**TASK PROMPT**: Scan the material below for the word "angles", then copy every line in which it appears.

**MATERIAL SUPPLIED**:
■ ■ ■
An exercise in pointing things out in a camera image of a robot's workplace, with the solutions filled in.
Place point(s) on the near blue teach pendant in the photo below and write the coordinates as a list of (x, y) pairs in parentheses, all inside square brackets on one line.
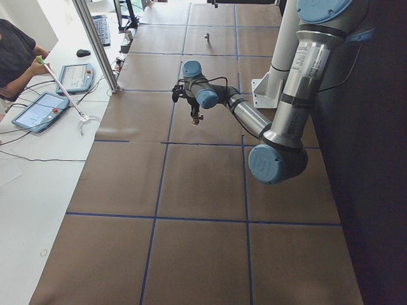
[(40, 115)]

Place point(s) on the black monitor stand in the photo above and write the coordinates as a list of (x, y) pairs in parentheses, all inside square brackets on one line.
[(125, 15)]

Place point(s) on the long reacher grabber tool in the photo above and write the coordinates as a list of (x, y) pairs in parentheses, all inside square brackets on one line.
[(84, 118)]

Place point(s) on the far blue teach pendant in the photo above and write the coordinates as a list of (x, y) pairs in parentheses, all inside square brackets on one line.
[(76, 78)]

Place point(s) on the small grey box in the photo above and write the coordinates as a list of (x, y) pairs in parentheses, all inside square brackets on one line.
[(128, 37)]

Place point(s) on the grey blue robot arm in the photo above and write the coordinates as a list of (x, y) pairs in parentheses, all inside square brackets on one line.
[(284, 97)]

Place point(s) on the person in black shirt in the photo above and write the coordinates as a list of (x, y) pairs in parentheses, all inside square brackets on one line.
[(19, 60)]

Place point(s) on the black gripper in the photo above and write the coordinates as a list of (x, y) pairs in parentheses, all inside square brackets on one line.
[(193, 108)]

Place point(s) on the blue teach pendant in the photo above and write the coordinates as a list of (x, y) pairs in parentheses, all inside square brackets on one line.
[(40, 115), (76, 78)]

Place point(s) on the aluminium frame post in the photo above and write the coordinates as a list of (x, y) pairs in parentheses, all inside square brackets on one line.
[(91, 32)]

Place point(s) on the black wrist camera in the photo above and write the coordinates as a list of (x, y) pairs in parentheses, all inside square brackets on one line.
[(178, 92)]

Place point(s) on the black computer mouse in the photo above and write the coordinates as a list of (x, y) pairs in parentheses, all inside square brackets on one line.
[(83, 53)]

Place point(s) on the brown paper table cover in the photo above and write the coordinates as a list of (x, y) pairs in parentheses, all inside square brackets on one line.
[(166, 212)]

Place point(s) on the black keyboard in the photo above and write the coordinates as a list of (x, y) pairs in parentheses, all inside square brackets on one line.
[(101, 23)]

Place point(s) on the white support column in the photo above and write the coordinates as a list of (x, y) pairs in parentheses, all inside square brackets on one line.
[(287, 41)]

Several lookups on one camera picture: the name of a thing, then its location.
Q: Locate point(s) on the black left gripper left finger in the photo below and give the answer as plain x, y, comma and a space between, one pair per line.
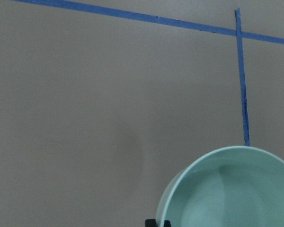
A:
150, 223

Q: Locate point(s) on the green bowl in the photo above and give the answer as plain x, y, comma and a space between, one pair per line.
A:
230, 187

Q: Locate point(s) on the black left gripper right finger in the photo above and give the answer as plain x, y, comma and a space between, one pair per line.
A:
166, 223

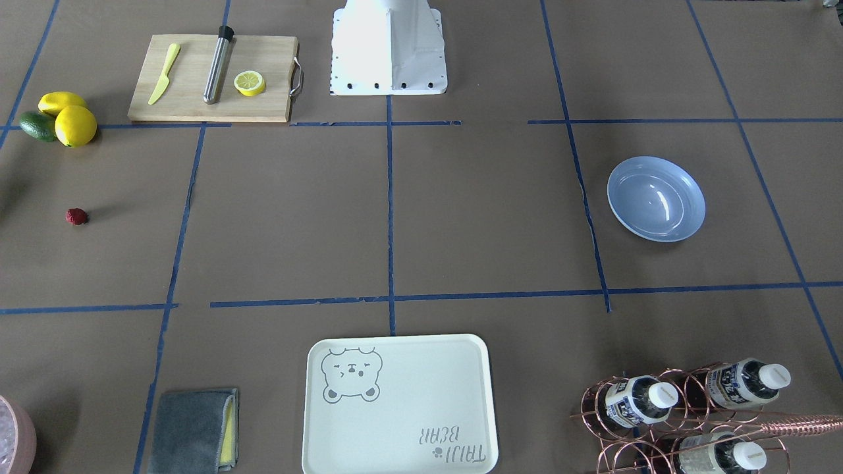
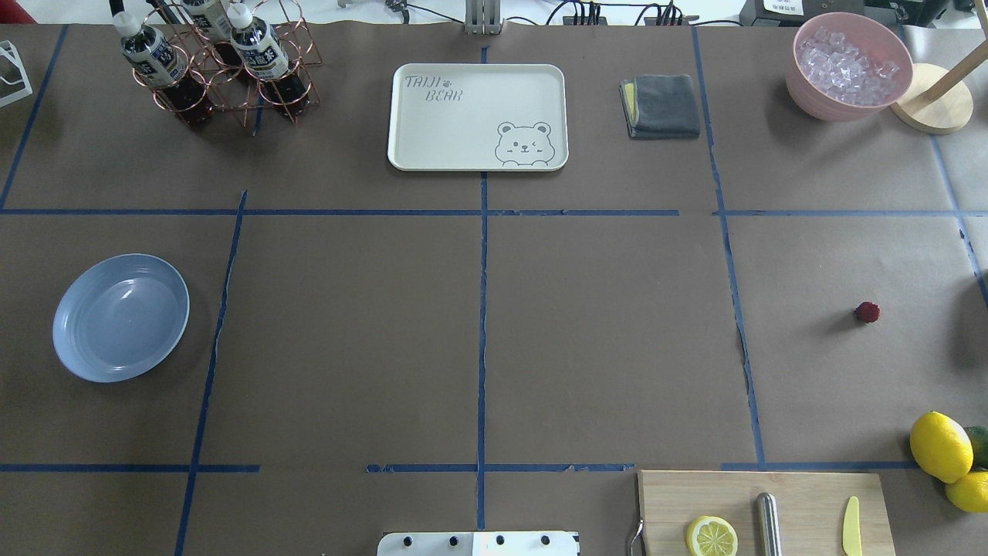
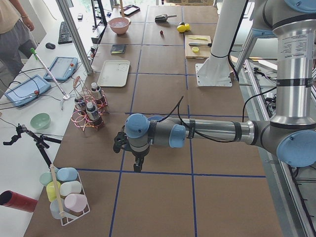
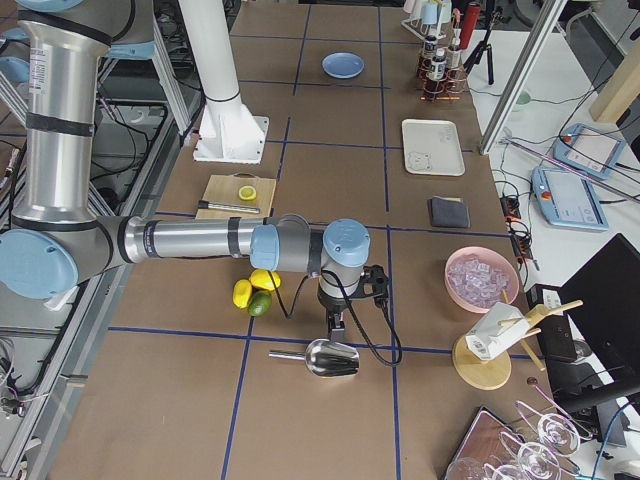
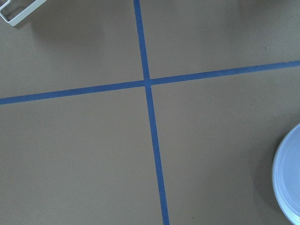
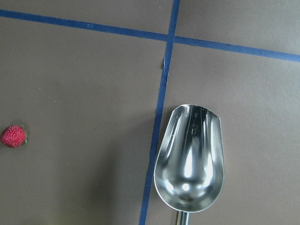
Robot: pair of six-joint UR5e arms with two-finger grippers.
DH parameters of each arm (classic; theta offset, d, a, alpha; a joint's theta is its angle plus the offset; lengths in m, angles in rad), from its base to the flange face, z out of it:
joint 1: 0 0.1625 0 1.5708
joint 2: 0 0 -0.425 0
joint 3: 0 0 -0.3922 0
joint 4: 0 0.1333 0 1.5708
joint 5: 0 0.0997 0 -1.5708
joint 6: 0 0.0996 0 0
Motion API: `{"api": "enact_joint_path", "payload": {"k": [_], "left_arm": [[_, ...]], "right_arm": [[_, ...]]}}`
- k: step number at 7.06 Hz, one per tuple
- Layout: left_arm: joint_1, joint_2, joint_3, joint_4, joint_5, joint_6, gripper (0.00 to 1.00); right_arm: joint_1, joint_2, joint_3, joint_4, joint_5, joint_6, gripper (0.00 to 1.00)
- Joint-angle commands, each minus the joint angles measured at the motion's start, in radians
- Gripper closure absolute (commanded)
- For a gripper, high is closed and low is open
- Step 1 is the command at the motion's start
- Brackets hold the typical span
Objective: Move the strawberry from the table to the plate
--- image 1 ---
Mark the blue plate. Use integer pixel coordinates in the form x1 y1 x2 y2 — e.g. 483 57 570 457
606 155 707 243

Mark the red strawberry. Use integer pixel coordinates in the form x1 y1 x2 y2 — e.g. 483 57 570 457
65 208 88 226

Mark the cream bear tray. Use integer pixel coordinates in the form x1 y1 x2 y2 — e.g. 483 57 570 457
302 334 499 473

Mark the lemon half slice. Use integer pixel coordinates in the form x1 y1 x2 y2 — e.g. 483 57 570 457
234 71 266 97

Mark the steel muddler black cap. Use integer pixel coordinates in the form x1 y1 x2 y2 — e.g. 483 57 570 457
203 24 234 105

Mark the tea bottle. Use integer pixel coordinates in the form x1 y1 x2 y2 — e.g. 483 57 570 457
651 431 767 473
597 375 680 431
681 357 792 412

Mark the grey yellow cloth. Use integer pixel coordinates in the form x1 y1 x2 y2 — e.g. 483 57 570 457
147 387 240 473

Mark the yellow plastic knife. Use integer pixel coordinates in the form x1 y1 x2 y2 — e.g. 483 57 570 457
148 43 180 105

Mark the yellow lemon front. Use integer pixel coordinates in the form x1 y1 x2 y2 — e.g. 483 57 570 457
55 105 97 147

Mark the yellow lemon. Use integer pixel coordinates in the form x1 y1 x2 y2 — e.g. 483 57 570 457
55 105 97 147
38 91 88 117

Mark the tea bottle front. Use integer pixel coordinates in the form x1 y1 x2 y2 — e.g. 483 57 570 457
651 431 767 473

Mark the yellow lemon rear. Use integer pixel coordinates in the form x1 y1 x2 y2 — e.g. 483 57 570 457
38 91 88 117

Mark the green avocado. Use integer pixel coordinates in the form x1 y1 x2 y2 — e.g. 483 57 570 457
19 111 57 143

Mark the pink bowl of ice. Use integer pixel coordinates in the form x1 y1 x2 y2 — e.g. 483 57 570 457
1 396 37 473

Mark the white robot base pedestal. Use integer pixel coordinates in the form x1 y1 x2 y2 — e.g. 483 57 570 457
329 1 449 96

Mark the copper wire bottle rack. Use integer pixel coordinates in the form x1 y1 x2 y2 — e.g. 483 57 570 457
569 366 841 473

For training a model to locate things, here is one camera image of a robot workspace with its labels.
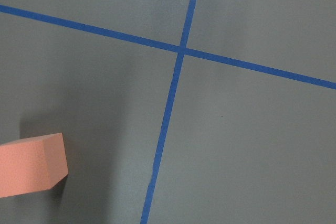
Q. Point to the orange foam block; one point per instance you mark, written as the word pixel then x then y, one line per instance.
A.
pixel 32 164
■ ■ ■
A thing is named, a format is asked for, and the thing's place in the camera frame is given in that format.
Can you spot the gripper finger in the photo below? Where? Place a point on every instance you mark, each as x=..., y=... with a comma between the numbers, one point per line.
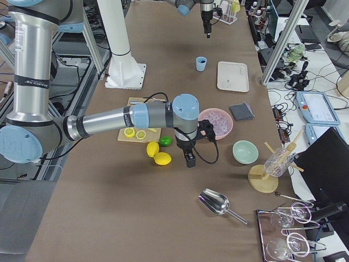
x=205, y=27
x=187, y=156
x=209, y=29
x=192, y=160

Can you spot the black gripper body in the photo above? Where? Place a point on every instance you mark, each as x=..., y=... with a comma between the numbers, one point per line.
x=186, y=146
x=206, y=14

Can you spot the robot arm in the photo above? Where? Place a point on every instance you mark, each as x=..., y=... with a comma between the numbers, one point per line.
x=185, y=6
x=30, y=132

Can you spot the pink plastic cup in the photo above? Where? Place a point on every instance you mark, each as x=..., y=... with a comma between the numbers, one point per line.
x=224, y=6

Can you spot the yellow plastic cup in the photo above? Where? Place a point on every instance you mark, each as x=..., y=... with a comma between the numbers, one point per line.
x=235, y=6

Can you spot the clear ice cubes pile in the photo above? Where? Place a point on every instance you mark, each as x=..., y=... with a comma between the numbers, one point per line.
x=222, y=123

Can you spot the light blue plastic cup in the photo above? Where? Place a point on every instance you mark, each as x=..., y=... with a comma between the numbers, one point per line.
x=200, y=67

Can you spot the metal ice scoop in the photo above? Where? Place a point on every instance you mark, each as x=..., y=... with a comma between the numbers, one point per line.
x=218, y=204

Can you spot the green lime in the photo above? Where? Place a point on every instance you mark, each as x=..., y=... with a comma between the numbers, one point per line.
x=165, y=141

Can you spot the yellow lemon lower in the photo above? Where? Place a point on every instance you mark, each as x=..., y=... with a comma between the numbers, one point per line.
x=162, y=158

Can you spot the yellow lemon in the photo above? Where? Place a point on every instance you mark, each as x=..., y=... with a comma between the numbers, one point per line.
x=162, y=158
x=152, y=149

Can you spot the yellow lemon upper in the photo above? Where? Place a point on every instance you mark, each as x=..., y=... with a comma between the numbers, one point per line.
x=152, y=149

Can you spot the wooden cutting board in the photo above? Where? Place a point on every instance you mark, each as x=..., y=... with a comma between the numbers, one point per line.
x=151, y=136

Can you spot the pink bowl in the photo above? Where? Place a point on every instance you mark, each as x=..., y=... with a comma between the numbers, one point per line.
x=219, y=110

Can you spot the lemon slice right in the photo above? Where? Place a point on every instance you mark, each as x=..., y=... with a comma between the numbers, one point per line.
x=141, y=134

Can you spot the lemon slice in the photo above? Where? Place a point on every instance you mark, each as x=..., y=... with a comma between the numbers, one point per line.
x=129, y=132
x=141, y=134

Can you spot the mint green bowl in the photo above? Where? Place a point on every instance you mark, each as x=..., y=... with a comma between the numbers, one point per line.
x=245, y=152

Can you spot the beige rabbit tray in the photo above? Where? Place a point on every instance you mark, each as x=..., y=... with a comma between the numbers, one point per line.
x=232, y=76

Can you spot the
■ ■ ■
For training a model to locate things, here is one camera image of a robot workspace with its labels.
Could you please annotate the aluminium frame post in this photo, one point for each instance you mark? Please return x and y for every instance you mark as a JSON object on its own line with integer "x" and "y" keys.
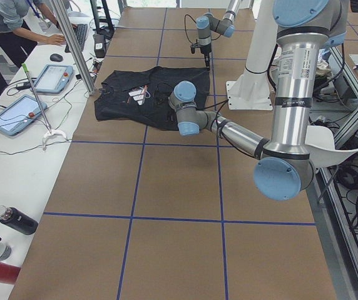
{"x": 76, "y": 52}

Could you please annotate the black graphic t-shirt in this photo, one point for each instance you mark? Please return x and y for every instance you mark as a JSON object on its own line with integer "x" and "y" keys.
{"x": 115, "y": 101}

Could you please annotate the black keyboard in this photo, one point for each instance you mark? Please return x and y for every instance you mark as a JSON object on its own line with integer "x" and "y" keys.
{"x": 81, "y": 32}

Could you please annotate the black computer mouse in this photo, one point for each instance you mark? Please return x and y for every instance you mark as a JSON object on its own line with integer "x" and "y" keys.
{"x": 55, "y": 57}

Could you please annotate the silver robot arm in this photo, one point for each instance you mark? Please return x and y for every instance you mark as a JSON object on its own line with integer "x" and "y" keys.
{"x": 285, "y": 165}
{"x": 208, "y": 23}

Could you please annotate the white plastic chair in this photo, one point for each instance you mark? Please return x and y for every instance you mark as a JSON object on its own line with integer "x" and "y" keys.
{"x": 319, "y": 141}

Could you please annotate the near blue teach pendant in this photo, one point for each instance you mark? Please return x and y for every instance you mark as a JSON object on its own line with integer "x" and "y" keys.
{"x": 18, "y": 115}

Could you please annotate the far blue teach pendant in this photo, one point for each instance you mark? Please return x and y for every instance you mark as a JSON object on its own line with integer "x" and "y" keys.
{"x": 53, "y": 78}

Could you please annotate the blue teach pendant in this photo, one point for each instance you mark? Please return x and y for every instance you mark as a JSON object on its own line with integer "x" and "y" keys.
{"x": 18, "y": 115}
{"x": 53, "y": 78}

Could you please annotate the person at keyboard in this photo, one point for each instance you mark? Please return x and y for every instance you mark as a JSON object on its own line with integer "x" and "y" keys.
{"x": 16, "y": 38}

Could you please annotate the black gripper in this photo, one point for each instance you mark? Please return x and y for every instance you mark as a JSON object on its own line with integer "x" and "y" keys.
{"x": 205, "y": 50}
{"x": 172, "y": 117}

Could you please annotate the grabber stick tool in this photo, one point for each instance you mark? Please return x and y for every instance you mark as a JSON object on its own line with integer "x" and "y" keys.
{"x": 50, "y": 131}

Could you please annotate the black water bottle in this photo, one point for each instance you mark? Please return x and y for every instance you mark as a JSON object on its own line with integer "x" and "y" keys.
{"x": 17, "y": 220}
■ ■ ■
**EXERCISE SOLUTION**:
DH parameters of each arm (classic; theta offset, d, a, alpha; a joint's theta is its angle plus the offset; lengths in m, angles in rad), from its base to the flange face, z out of it:
- Joint-angle commands, each minus the joint angles measured at the motion's start, in radians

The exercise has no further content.